那年清明,细雨如丝,青石巷里浮起薄薄水汽。三年未见的老友在茶肆檐下迎我,目光微顿,忽而笑道:“你倒愈发清朗了。”我亦笑,捧起青瓷盏,看碧螺春在澄澈水中舒展沉浮,一缕淡香浮起,便知此中真意,原不在风尘奔竞处,而在心泉自涌、不争不浊的澹然之间。
这“淡水人生观”,非是枯寂无味,恰似山涧活水——清可见底,却自有深流;柔可绕石,偏能穿岩成溪。世人常将功名比作浓酒,烈而醉人,饮之愈多,神思愈昏;我则宁取一瓢淡水,解渴而不乱性,润喉而不灼喉。得失如潮汐,涨落本有定数,何须以心为岸,日日苦守?不如退至高岗,静观其来去。心底若无挂碍,天地自然开阔;胸中若无块垒,四时皆可安顿。所谓“心底无私天地宽”,岂在空言?实乃心镜拂尘之后,所照见的本来澄明。
与人相交,让之一字,最见筋骨。孔融让梨,让出的是稚子赤诚,而非果肉多少;张英让地,让出的是三尺墙基,却筑起百代仰止的精神高墙。“一纸书来只为墙,让他三尺又何妨”,诗中无怒无怨,唯见从容。梨终将腐,地终易主,而谦让的姿态却凝成青铜器上的铭文,在时光深处铮然有声。原来人世最坚韧的遗产,并非田契房券,而是俯仰无愧的脊梁与温厚如春的眉宇。

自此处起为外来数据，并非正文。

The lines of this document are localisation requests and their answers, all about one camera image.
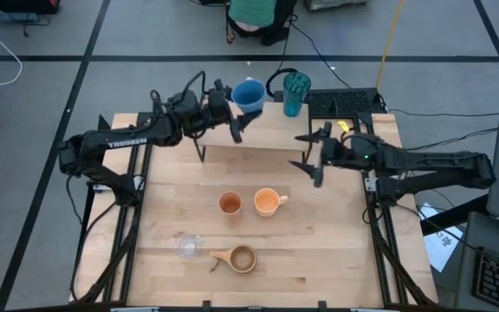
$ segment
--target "yellow cable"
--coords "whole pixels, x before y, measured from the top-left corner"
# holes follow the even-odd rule
[[[386,56],[390,50],[390,44],[392,43],[392,35],[394,35],[394,30],[396,29],[396,23],[398,22],[399,13],[402,11],[402,6],[404,6],[404,0],[399,0],[398,8],[396,9],[396,15],[392,20],[392,26],[390,27],[390,35],[388,35],[388,41],[386,42],[385,53],[382,55],[382,61],[380,62],[379,75],[377,76],[377,90],[380,89],[380,77],[382,76],[382,69],[385,66]]]

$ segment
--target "green shirt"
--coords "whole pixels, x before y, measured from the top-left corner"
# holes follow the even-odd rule
[[[257,27],[270,26],[275,21],[277,0],[232,0],[229,15],[236,22]]]

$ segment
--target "wooden cup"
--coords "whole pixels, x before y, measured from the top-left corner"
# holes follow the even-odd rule
[[[232,216],[240,212],[242,199],[234,192],[226,192],[218,199],[218,206],[224,214]]]
[[[257,254],[248,245],[239,245],[227,251],[212,251],[212,257],[224,260],[238,273],[248,273],[256,267]]]
[[[278,193],[269,188],[264,188],[257,191],[254,197],[257,213],[262,217],[270,217],[276,213],[276,209],[280,205],[284,205],[288,200],[288,196],[280,196]]]

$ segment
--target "person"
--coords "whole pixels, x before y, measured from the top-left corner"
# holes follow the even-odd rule
[[[271,46],[288,39],[286,20],[294,13],[297,0],[231,0],[227,9],[229,26],[242,38],[261,38]]]

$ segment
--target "gray floor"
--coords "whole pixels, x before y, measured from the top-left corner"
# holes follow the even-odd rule
[[[62,0],[62,11],[48,27],[0,25],[0,38],[18,55],[82,56],[103,0]],[[372,0],[366,6],[309,13],[299,3],[295,24],[312,36],[324,55],[382,55],[396,1]],[[499,0],[483,0],[499,36]],[[224,40],[224,12],[179,0],[111,0],[94,55],[280,55],[282,45],[262,47],[238,38]],[[289,55],[314,55],[310,42],[294,32]],[[0,47],[0,55],[5,51]],[[406,1],[391,55],[497,56],[472,0]],[[66,137],[96,126],[102,114],[151,107],[149,90],[163,96],[178,92],[197,71],[234,85],[248,76],[266,80],[278,62],[90,62]],[[20,79],[0,88],[0,286],[32,202],[51,142],[67,103],[79,62],[25,62]],[[321,62],[286,62],[307,73],[314,88],[343,88]],[[353,87],[372,87],[377,62],[333,62]],[[13,77],[14,62],[0,62],[0,81]],[[280,89],[276,81],[274,89]],[[417,113],[480,114],[499,111],[499,62],[389,62],[380,87],[388,107]],[[398,115],[404,146],[459,137],[495,127],[497,118],[412,118]],[[492,155],[494,134],[433,151],[471,150]],[[55,168],[42,201],[8,309],[63,304],[68,300],[80,226]],[[85,180],[73,181],[83,208]],[[482,194],[459,187],[442,189],[454,205]],[[450,208],[434,192],[417,195],[419,203]],[[445,302],[451,298],[458,253],[435,281]]]

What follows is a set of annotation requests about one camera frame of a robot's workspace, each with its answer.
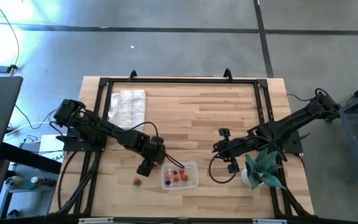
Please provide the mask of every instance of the artificial plant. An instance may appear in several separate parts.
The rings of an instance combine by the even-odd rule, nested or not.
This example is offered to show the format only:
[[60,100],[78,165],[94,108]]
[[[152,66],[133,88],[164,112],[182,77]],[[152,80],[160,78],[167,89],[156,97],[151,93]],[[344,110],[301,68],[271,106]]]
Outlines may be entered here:
[[280,187],[286,189],[280,180],[272,175],[282,166],[273,164],[273,160],[277,156],[277,151],[267,154],[269,149],[264,149],[259,152],[256,159],[246,155],[247,176],[251,183],[252,190],[259,186],[262,182],[270,187]]

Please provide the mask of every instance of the white flower pot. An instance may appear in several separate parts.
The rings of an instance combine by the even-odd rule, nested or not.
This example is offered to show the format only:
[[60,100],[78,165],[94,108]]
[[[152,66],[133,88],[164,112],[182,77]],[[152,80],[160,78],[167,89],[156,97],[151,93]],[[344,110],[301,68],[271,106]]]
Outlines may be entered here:
[[247,168],[244,168],[244,169],[241,171],[241,181],[242,181],[245,185],[251,187],[251,182],[249,182],[248,175],[247,175]]

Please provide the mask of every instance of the concrete floor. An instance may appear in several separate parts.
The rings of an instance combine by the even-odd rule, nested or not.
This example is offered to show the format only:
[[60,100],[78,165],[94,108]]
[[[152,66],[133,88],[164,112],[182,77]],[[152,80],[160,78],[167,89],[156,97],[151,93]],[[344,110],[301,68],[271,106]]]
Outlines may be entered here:
[[[12,22],[23,24],[258,28],[251,0],[0,2]],[[266,29],[358,30],[358,0],[259,2]],[[229,67],[235,77],[267,76],[259,34],[16,32],[21,45],[16,75],[24,77],[17,104],[33,122],[43,120],[62,99],[77,98],[85,75],[129,75],[134,69],[145,76],[220,77]],[[267,44],[274,77],[284,78],[289,93],[309,98],[321,87],[343,104],[358,89],[358,35],[274,34],[267,35]],[[15,57],[11,31],[0,27],[0,65]],[[290,98],[292,111],[304,105]],[[27,121],[15,111],[11,123],[19,127]],[[54,133],[45,125],[23,129],[6,141],[19,144],[26,134]],[[344,182],[354,166],[341,122],[315,121],[300,133],[311,133],[303,149],[315,213],[358,221],[358,181]]]

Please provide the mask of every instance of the cloth napkin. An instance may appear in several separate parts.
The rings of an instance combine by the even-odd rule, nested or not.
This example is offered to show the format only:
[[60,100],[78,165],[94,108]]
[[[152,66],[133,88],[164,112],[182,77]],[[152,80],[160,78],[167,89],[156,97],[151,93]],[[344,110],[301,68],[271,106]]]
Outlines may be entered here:
[[[121,90],[111,95],[109,122],[122,129],[130,129],[143,123],[146,108],[146,92],[144,90]],[[144,124],[135,128],[143,131]]]

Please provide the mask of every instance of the red fruit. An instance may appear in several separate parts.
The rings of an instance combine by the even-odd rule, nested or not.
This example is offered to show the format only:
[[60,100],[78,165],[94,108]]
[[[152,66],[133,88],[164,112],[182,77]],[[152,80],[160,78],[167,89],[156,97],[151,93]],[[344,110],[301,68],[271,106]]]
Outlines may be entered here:
[[190,178],[186,174],[182,174],[180,177],[183,181],[190,180]]
[[142,185],[142,181],[138,177],[135,177],[134,178],[134,185],[135,186],[140,186],[140,185]]
[[172,173],[171,173],[171,172],[167,172],[167,173],[165,174],[165,178],[171,179],[171,177],[172,177]]

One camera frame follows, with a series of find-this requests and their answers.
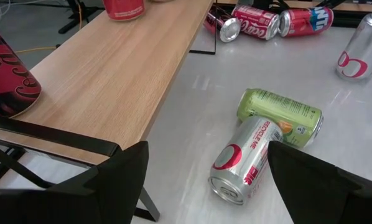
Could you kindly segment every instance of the diet coke can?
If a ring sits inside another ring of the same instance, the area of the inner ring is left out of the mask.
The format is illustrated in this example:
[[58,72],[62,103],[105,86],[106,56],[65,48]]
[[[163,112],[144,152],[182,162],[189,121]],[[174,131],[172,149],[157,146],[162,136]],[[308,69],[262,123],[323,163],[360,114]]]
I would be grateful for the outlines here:
[[362,80],[372,75],[372,13],[366,15],[338,59],[338,75]]
[[218,30],[219,38],[225,43],[235,40],[240,33],[240,21],[216,6],[211,7],[203,24],[214,35]]
[[0,116],[13,117],[35,103],[41,86],[0,36]]
[[239,5],[231,15],[240,20],[241,31],[253,37],[269,40],[279,29],[279,15],[272,12]]
[[246,119],[212,165],[208,182],[213,191],[228,202],[244,204],[259,187],[269,141],[281,140],[275,122],[261,116]]
[[128,21],[143,15],[144,0],[103,0],[110,19]]
[[319,34],[331,27],[334,13],[327,7],[289,9],[280,14],[279,34],[282,37]]

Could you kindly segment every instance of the green tea can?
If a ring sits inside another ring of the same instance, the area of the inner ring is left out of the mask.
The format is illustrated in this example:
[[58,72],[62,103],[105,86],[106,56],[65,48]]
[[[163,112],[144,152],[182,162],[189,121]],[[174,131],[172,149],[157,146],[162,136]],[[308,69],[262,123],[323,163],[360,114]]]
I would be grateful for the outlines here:
[[237,117],[263,116],[273,120],[283,132],[286,144],[302,149],[313,142],[324,117],[320,109],[262,89],[247,89],[241,97]]

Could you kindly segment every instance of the wooden tabletop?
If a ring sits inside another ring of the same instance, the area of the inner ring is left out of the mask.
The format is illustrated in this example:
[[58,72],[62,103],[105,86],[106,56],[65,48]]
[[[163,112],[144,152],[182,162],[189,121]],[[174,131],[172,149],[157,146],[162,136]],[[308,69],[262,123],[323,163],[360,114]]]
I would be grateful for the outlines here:
[[[238,0],[218,0],[218,3],[236,4]],[[315,7],[319,2],[285,1],[290,7]],[[372,12],[372,4],[342,3],[335,7],[338,10]]]
[[[118,143],[146,138],[212,0],[147,3],[131,22],[102,12],[31,72],[43,94],[16,119]],[[0,131],[0,139],[99,164],[105,156]]]

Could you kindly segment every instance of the wooden table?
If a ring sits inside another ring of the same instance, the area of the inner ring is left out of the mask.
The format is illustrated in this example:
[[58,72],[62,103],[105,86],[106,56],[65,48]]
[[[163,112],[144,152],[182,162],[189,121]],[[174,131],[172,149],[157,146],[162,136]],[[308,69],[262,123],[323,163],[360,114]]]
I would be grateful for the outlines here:
[[[236,4],[238,0],[218,0],[218,3],[223,4]],[[290,7],[314,7],[319,2],[304,2],[304,1],[285,1]],[[355,4],[355,3],[342,3],[334,9],[346,11],[364,11],[372,12],[372,4]]]
[[[31,72],[43,94],[16,119],[118,143],[144,140],[212,0],[147,3],[131,22],[102,12]],[[90,164],[106,156],[0,131],[0,139]]]

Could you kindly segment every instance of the red can on table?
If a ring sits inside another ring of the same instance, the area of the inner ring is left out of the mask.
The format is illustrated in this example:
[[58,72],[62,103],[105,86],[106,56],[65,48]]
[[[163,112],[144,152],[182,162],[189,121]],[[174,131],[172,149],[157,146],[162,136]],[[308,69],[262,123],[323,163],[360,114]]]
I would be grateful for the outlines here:
[[280,14],[279,34],[282,37],[319,34],[331,27],[334,13],[327,7],[289,9]]
[[22,113],[40,93],[38,81],[0,36],[0,116]]
[[103,0],[110,19],[128,21],[144,12],[144,0]]
[[269,40],[279,29],[279,15],[249,6],[236,6],[232,16],[241,22],[241,31],[253,37]]

知足者,非谓止步不前,乃是懂得在丰饶中辨认真正的富足。颜回居陋巷,箪食瓢饮,人不堪其忧,而回不改其乐——乐从何来?乐在心灯自照,不假外求。今人衣暖食甘,窗明几净,手机轻点即通万里,病可医、学可求、路可驰、梦可寄,此等福泽,岂是千载之前所能尽想?偏有人蹙眉数缺憾,如数沙粒而不见瀚海;有人举目望浮云,反遗掌中明珠。幸福从来不是天平两端的精密称量,而是心田一隅的自觉灌溉:感恩父母赐予呼吸,感恩陌路递来一杯温水,感恩晨光准时漫过窗棂——这些微光聚拢,便足以照亮整段行程。“百鸟在林,不如一鸟在手”,此“手”非指攫取之手,而是捧持之心:捧住此刻的安宁,捧住眼前人的笑意,捧住自己未曾荒芜的良知。

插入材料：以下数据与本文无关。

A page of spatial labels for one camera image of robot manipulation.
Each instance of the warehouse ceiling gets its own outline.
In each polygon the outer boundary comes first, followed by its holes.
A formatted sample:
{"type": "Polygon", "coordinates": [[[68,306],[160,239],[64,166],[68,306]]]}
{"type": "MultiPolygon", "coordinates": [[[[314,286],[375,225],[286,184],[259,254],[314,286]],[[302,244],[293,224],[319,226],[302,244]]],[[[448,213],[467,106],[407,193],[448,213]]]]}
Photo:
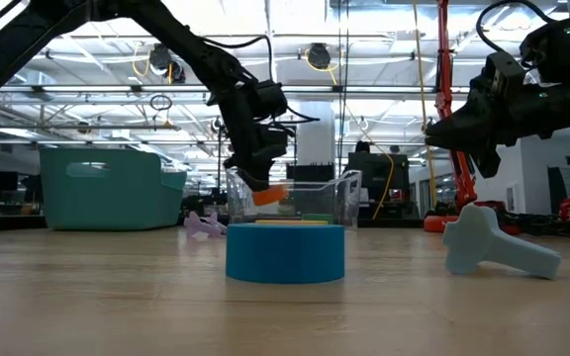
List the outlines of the warehouse ceiling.
{"type": "MultiPolygon", "coordinates": [[[[0,9],[7,2],[0,0],[0,9]]],[[[0,28],[27,3],[2,19],[0,28]]],[[[362,138],[356,123],[360,122],[372,138],[387,148],[391,142],[423,141],[411,1],[351,0],[348,19],[344,0],[166,0],[164,3],[193,32],[221,43],[238,44],[268,34],[273,46],[275,78],[285,89],[291,89],[286,94],[295,109],[301,101],[322,100],[332,101],[338,112],[337,96],[331,93],[332,76],[314,70],[305,60],[305,53],[311,44],[325,44],[332,56],[332,66],[338,66],[340,50],[348,48],[348,74],[344,59],[342,66],[333,72],[335,80],[348,86],[374,88],[347,95],[347,105],[356,120],[349,123],[345,140],[356,142],[362,138]],[[337,1],[342,1],[341,13],[337,1]],[[315,86],[316,90],[297,92],[300,86],[315,86]]],[[[490,3],[458,0],[451,1],[449,6],[448,33],[455,52],[453,86],[457,93],[453,109],[463,104],[469,80],[480,72],[486,55],[491,52],[474,31],[480,11],[490,3]]],[[[563,1],[534,3],[553,18],[567,16],[563,1]]],[[[418,9],[424,82],[427,91],[431,91],[436,77],[437,9],[433,1],[419,1],[418,9]]],[[[484,23],[488,37],[513,54],[518,54],[518,45],[526,34],[542,25],[529,10],[518,6],[496,9],[484,23]]],[[[204,105],[208,95],[188,66],[186,83],[181,85],[185,91],[161,92],[172,101],[173,107],[161,113],[151,107],[151,98],[160,94],[155,91],[165,90],[168,85],[153,70],[146,69],[147,54],[157,43],[127,19],[88,23],[53,40],[10,84],[76,88],[41,95],[19,92],[12,86],[4,88],[0,92],[0,125],[40,125],[43,129],[34,130],[33,134],[46,139],[172,141],[142,146],[177,164],[189,163],[195,170],[195,180],[212,183],[207,174],[217,170],[218,146],[211,124],[219,109],[204,105]],[[116,92],[99,87],[106,85],[116,86],[116,92]],[[129,87],[133,85],[153,87],[151,91],[133,93],[129,87]],[[79,123],[107,128],[89,132],[63,129],[79,123]],[[197,146],[198,140],[205,143],[197,146]]],[[[231,53],[256,77],[268,78],[265,42],[231,53]]],[[[426,99],[427,117],[436,118],[433,95],[428,94],[426,99]]],[[[10,139],[27,138],[22,133],[8,131],[10,139]]],[[[422,147],[410,145],[403,149],[414,155],[422,147]]],[[[352,145],[347,144],[344,154],[351,150],[352,145]]],[[[293,148],[275,166],[275,177],[284,174],[281,165],[292,156],[293,148]]]]}

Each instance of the blue cylinder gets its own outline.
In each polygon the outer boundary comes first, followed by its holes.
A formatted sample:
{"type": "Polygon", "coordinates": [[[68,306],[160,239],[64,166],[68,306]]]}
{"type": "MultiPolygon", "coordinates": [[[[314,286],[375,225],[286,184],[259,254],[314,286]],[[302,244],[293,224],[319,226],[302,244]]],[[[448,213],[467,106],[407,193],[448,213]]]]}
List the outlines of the blue cylinder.
{"type": "Polygon", "coordinates": [[[344,277],[344,226],[231,224],[226,275],[242,281],[298,284],[344,277]]]}

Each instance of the wooden table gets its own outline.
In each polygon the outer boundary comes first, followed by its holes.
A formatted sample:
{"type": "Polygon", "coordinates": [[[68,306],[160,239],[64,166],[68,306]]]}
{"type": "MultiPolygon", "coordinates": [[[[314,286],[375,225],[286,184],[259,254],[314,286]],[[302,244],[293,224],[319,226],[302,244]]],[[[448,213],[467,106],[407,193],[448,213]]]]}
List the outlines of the wooden table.
{"type": "Polygon", "coordinates": [[[570,355],[570,239],[545,281],[443,268],[437,235],[361,229],[343,281],[225,277],[226,242],[0,232],[0,355],[570,355]]]}

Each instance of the teal bin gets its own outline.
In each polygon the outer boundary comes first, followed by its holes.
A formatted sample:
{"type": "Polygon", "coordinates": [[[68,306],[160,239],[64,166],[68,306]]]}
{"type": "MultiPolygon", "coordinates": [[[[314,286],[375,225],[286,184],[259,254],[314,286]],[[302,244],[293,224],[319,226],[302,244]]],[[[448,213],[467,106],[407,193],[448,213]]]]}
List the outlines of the teal bin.
{"type": "Polygon", "coordinates": [[[40,151],[47,226],[143,230],[177,223],[186,173],[164,173],[156,154],[123,149],[40,151]]]}

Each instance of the clear plastic bin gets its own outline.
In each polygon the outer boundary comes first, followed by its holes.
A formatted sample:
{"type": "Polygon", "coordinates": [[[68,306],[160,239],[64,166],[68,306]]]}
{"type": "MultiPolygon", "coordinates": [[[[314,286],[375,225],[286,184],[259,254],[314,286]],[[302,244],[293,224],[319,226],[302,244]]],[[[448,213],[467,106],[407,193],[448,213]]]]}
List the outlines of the clear plastic bin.
{"type": "Polygon", "coordinates": [[[270,182],[284,185],[287,198],[265,206],[257,206],[252,191],[239,177],[239,170],[226,171],[228,210],[231,223],[253,223],[256,220],[293,220],[303,215],[331,215],[333,223],[357,227],[362,172],[351,170],[330,182],[270,182]]]}

祸福相生,原如昼夜轮转。老教授夜观蚯蚓翻土,由谦卦坤上艮下,悟出山势欲压地脉之危,遂劝友人避灾。卦象未变,吉凶却因慧眼所照而逆转。人生何尝不是如此?困厄低谷处,或藏转机伏笔;煊赫巅峰时,暗伏倾颓微痕。李白叹“生者为过客,死者为归人”,并非消沉,而是以宇宙尺度校准人间悲欢——月兔捣药千年,扶桑薪尽又生,青松不知春色,白骨默对苍茫。当人识得自身不过逆旅过客,便不再执拗于一时荣辱;当知万古尘同悲欢,反而更珍重当下这一盏茶、一席话、一段未被辜负的光阴。

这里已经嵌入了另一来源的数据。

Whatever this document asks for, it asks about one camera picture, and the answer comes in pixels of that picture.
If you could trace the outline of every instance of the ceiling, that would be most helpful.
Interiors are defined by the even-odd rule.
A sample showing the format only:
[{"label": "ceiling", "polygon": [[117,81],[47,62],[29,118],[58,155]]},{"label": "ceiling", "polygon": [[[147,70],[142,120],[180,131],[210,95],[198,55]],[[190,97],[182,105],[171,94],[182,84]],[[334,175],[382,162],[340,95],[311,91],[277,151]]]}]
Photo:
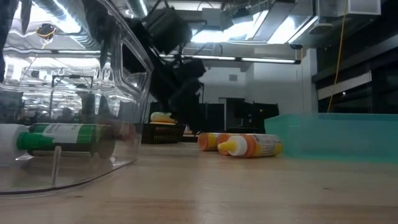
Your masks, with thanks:
[{"label": "ceiling", "polygon": [[[157,2],[156,0],[111,1],[124,17],[139,17],[136,15],[140,14],[139,11],[142,11],[143,7],[146,8],[145,11],[150,11]],[[222,56],[227,57],[299,59],[296,55],[301,54],[291,49],[288,44],[299,44],[306,49],[326,47],[338,43],[343,18],[339,15],[337,6],[345,1],[169,0],[168,2],[186,20],[206,19],[208,23],[212,22],[213,18],[204,16],[211,9],[218,10],[219,13],[221,13],[220,9],[223,9],[222,14],[231,17],[239,8],[246,7],[253,15],[253,21],[235,24],[224,31],[214,30],[213,28],[211,30],[205,29],[195,35],[191,43],[185,47],[185,54],[193,54],[206,44],[199,53],[200,55],[220,56],[221,45],[223,48]],[[165,7],[163,2],[157,8],[162,7]],[[354,34],[377,17],[363,14],[351,15],[348,14],[346,19],[345,37]],[[318,23],[330,24],[331,28],[326,33],[310,34],[310,30]],[[195,33],[200,24],[192,24],[191,26]],[[207,63],[213,64],[213,66],[220,64],[220,66],[241,67],[243,70],[247,67],[244,63]]]}]

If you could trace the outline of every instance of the wooden table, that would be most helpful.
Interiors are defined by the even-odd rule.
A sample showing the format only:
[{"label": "wooden table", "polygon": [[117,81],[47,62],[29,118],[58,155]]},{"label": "wooden table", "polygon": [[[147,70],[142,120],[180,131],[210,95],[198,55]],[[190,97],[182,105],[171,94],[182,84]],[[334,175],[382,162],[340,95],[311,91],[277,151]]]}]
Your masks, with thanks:
[{"label": "wooden table", "polygon": [[397,223],[398,166],[233,159],[194,144],[145,146],[82,189],[3,199],[1,223]]}]

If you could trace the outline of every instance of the white bottle cap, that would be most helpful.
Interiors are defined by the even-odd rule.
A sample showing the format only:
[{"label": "white bottle cap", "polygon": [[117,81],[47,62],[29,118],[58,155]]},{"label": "white bottle cap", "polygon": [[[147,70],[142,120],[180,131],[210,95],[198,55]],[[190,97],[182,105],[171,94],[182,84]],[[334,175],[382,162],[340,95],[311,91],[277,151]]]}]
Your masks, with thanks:
[{"label": "white bottle cap", "polygon": [[15,159],[25,154],[19,150],[17,140],[20,133],[27,133],[29,129],[20,124],[0,124],[0,166],[9,166]]},{"label": "white bottle cap", "polygon": [[248,151],[248,144],[242,136],[231,136],[228,141],[219,144],[218,148],[228,151],[231,156],[243,156]]}]

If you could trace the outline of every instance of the clear plastic container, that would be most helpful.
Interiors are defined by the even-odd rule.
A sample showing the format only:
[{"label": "clear plastic container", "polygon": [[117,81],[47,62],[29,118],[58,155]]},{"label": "clear plastic container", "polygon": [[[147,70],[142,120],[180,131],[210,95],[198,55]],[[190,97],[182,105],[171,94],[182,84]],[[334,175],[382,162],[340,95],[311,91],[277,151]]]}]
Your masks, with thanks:
[{"label": "clear plastic container", "polygon": [[398,115],[286,114],[264,124],[267,134],[281,138],[288,156],[398,162]]},{"label": "clear plastic container", "polygon": [[[14,15],[0,20],[0,195],[77,187],[134,162],[153,67],[119,12],[105,0],[11,2],[0,6]],[[80,144],[66,127],[85,128]]]}]

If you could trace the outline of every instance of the yellow object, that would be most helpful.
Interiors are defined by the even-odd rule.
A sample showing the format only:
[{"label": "yellow object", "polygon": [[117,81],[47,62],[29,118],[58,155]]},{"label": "yellow object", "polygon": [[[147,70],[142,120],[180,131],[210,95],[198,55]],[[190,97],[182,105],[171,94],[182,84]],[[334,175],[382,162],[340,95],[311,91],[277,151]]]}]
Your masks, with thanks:
[{"label": "yellow object", "polygon": [[340,46],[339,46],[339,49],[338,49],[338,56],[337,56],[337,67],[336,67],[335,82],[333,84],[333,90],[331,92],[331,96],[330,96],[330,100],[329,100],[328,113],[330,112],[330,109],[331,109],[331,102],[333,101],[333,95],[335,94],[335,91],[336,91],[337,78],[338,78],[338,73],[340,71],[340,61],[341,61],[341,54],[343,52],[343,37],[344,37],[344,28],[345,28],[345,24],[346,24],[347,12],[348,12],[348,0],[346,0],[346,9],[345,9],[345,13],[344,13],[344,16],[343,16],[343,22],[342,22],[342,25],[341,25]]},{"label": "yellow object", "polygon": [[[236,135],[238,135],[238,134],[230,134],[230,133],[222,133],[222,134],[220,134],[218,136],[218,138],[217,138],[217,145],[228,141],[228,139],[231,136],[236,136]],[[224,151],[224,150],[221,150],[221,149],[218,149],[218,153],[220,155],[223,155],[223,156],[229,156],[229,152],[228,151]]]},{"label": "yellow object", "polygon": [[219,133],[200,133],[198,146],[201,151],[217,151],[217,139]]},{"label": "yellow object", "polygon": [[166,124],[166,125],[175,125],[174,123],[165,123],[165,122],[151,122],[150,124]]},{"label": "yellow object", "polygon": [[235,152],[237,146],[238,145],[236,144],[235,141],[226,141],[224,143],[219,144],[218,149],[230,153],[230,152]]},{"label": "yellow object", "polygon": [[231,136],[226,142],[218,144],[218,150],[243,158],[267,157],[282,153],[283,145],[276,135],[241,134]]},{"label": "yellow object", "polygon": [[170,116],[170,113],[154,112],[150,115],[150,121],[161,123],[175,123],[175,120],[172,119]]}]

淡水无色,却涵养万物;人生至味,正在这淡而有韧、清而含光的底色里。不争滔滔之势,自有不竭之源;不慕琼浆之烈,长葆灵台之明。清明雨歇,新茶将冷,檐角水珠垂而未坠,映着天光云影——那便是人间最本真的样子:澄澈,柔软,且生生不息。